Let the Great World Spin, Irish-born writer Colum McCann’s well-received novel about 1970s New York City, won the National Book Award for fiction on Wednesday night. Other winners announced at the 60th annual ceremony in New York City included T.J. Stiles’ The First Tycoon: The Epic Life of Cornelius Vanderbilt for nonfiction, Keith Waldrop’s Transcendental Studies for poetry, and Phillip Hoose’s Claudette Colvin: Twice Toward Justice for young people’s literature. (Hoose, a finalist in the same category in 2001, won for his book about the African American civil rights pioneer who refused to give up her seat on a bus years before Rosa Parks.)
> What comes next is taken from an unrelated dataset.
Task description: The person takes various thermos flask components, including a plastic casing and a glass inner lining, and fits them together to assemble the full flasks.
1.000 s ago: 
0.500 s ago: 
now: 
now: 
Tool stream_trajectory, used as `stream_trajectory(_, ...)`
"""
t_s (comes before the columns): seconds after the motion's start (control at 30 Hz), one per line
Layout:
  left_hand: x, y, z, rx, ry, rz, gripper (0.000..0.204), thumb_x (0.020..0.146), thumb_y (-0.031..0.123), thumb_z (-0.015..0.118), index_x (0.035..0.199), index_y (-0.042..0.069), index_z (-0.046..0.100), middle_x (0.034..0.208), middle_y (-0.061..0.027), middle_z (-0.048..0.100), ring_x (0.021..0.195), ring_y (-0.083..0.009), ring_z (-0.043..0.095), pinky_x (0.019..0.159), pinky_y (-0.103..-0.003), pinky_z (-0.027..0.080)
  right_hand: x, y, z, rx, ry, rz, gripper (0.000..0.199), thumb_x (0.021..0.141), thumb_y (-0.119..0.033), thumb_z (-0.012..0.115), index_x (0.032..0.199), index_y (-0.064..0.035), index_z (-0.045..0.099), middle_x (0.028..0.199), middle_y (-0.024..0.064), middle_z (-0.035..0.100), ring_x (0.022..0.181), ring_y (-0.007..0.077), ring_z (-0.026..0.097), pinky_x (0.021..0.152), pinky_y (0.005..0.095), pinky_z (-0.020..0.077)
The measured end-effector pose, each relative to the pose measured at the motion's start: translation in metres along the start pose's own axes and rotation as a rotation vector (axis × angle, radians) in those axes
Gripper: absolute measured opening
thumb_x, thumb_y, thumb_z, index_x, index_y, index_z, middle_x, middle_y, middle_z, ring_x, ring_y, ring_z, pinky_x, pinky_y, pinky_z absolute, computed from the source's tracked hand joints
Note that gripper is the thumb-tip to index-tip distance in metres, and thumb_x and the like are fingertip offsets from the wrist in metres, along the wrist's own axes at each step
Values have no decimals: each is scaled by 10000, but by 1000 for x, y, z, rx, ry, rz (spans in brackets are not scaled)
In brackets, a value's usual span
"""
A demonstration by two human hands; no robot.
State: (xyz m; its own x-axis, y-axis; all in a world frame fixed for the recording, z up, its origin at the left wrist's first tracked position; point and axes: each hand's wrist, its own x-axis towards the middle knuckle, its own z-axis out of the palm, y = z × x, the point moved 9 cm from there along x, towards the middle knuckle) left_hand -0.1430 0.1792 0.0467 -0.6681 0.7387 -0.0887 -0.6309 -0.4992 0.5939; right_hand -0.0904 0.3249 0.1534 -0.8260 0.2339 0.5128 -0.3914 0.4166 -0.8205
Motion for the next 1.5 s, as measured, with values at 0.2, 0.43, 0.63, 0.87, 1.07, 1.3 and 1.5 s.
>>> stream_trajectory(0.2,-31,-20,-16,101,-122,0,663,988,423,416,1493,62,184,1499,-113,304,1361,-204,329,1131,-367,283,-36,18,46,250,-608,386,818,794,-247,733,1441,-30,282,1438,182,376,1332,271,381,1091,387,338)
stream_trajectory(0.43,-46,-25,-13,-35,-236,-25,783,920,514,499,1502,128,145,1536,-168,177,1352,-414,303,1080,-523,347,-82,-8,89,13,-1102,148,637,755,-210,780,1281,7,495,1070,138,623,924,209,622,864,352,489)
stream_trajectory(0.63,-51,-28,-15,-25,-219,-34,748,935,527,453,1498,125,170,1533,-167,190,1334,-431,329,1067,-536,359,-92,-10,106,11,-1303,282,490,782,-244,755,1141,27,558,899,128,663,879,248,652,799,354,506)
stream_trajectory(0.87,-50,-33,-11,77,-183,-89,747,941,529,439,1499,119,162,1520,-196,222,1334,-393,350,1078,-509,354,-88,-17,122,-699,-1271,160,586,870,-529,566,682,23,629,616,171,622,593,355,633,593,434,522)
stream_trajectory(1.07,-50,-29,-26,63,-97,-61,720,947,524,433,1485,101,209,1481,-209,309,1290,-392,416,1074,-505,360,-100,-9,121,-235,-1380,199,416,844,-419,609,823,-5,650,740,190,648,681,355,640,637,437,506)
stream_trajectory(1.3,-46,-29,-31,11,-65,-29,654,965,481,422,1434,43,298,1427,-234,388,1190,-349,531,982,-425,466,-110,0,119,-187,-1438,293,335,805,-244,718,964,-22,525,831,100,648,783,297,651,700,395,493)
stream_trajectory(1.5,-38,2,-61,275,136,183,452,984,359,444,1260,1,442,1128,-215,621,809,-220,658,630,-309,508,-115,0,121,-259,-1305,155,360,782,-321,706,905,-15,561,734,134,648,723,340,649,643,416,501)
There was one more competitive prize announced at the black-tie dinner at Manhattan’s Cipriani Wall Street, a Best of the National Book Awards Award. Based on 10,000 votes from the reading public, one title emerged as the favorite of all the winners in the prize’s 60-year history: Flannery O’Connor’s The Complete Stories, a posthumous collection that won the fiction prize in 1972.

The National Book Foundation, which administers the prizes (worth $10,000 each), also presented honorary medals to Gore Vidal for distinguished contribution to American letters and to author/activist/McSweeney’s founder Dave Eggers (the Literarian Award).